Nach kuriosem Spielverlauf musste sich das Team von Trainer Felix Michelmann letztlich unglücklich geschlagen geben. Ausschlaggebend dafür war eine völlig verkorkste Anfangsphase. „Wir haben den Beginn total verschlafen und lagen nach zehn Minuten bereits 1:7 hinten“, so Michelmann, der darauf hin umstellte. Die stark spielende Carolin Bartlau machte jetzt zusammen mit Marie Danz den Mittelblock dicht, was der SVG-Abwehr deutlich mehr Stabilität verlieh. So kämpften sich die Garßenerinnen langsam zurück ins Spiel und gingen nach einem Halbzeit-übergreifenden 8:0-Lauf bald selbst in Führung. Über 20:16 (48.) und 24:21 (53.) schien der Sieg des SVG II schon so gut wie sicher. Vor allem Maren Minskowski, die nach ihrem Kreuzbandriss erstmals wieder dabei war, feierte ein überzeugendes Comeback auf der Rechtsaußen-Position. Doch die Garßenerinnen machten den Sack nicht zu. „Mit Fehlwürfen haben wir Embsen am Leben gehalten. Der Kräfteverschleiß unserer Aufholjagd war wohl zu groß“, meinte der SVG-Coach. Besonders unglücklich: In letzter Sekunde verwarf Jennifer Mummert, sonst vom Siebenmeterpunkt sehr treffsicher, noch einen Strafwurf für die Garßenerinnen. Damit hat der SVG II den Kontakt zur Tabellenspitze vorerst verloren.

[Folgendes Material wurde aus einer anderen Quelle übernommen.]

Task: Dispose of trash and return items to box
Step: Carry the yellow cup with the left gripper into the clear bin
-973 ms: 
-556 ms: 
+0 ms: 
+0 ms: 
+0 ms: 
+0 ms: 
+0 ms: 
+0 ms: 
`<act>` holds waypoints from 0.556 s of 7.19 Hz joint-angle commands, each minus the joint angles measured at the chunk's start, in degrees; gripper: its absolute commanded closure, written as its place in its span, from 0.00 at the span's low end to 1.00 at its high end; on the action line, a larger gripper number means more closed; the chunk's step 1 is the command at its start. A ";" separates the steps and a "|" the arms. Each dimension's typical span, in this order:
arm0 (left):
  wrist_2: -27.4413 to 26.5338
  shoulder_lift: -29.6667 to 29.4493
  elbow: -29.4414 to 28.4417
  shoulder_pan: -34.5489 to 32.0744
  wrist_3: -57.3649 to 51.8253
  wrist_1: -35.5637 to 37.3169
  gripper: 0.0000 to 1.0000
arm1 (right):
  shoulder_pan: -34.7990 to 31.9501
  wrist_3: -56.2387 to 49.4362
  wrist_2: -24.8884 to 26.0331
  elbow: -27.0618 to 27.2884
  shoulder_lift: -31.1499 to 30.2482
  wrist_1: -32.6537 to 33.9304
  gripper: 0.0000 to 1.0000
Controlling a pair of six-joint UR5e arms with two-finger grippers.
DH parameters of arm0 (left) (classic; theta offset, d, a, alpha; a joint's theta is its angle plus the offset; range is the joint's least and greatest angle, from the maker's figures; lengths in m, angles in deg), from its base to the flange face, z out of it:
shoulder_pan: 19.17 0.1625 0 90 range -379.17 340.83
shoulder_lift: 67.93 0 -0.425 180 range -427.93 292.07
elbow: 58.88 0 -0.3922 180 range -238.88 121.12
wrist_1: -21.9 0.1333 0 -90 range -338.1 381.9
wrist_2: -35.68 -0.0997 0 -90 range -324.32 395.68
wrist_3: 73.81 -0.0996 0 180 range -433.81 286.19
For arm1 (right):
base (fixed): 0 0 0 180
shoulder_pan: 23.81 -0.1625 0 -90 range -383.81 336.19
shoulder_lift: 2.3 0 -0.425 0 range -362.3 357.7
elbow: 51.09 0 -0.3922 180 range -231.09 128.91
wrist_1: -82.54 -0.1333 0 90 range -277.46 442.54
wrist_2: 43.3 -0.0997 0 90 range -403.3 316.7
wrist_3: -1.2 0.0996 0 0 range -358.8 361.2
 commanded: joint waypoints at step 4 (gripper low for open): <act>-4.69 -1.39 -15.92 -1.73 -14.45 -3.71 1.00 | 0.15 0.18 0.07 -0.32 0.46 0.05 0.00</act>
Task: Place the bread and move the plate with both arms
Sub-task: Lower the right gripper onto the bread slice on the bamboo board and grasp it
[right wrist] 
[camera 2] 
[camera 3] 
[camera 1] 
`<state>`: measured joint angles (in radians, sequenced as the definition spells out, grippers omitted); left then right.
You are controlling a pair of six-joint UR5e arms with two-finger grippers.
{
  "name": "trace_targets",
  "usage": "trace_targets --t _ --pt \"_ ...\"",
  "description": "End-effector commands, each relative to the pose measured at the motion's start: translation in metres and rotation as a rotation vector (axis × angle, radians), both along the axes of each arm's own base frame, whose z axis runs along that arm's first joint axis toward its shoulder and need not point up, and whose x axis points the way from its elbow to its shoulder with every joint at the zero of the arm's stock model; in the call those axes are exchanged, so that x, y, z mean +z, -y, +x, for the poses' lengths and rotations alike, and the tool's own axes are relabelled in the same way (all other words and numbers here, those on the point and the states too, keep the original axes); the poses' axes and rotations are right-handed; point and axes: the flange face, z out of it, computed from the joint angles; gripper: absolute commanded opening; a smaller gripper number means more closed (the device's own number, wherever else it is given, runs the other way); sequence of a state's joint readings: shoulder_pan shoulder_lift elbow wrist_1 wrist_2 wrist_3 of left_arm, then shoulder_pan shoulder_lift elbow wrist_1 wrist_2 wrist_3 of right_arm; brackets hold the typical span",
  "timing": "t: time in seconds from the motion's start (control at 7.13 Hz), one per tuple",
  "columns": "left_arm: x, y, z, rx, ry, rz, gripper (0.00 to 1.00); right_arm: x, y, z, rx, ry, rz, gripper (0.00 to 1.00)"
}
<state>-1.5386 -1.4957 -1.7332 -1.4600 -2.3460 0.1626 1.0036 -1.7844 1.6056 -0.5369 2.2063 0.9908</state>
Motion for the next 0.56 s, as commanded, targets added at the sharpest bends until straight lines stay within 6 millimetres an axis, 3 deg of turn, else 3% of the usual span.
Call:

SV Garßen-Celle II: Friede/Peschel – Mummert (4/3), Tegen, Schmidt, Minskowski (4), Danz (1), Klaucke (2), Zymmek (7), Bombis-Robben (4), Bartlau (2), Diederichsen (1).

TuS Oldau-Ovelgönne –

HV Lüneburg

17:20 (8:12)

Mit der nur knappen Niederlage gegen das Spitzenteam aus Lüneburg erzielte der Aufsteiger ein mehr als respektables Ergebnis. Doch Frederik Hövermann haderte nach Spielschluss mit dem Schicksal. „Da war auf jeden Fall mehr drin“, meinte Oldaus Trainer. Sein Team war ordentlich in die Partie gestartet, handelte sich dann aber bis zur Pause einen Rückstand ein, weil die Lüneburgerinnen wiederholt über Tempogegenstöße zum Erfolg kamen. Doch nach der Halbzeit zeigte der Aufsteiger große Moral. Die überragende TuS-Torfrau Inja Adam ließ sich kaum noch überwinden und als Mandy Ringert eine Viertelstunde vor Schluss auf 15:16 verkürzte, war Oldau von einem Punktgewinn nicht weit entfernt. „Aber dann hat uns irgendwie der Glaube an uns selbst und die letzte Entschlossenheit gefehlt“, befand Hövermann. So zog Lüneburg davon und untermauerte mit dem Sieg seinen Anspruch auf die Meisterschaft. „Die Niederlage ist ein wenig ärgerlich, aber kein Beinbruch“, merkte der TuS-Coach an.

TuS Oldau-Ovelgönne: I. Adam – T. Adam (3), Schulz (4), Ringert (5), A. Dümeland (1), Fieker, L. Dümeland (1), Herzig, Ivanova, Weyeneth (3), Schröder, Rehl.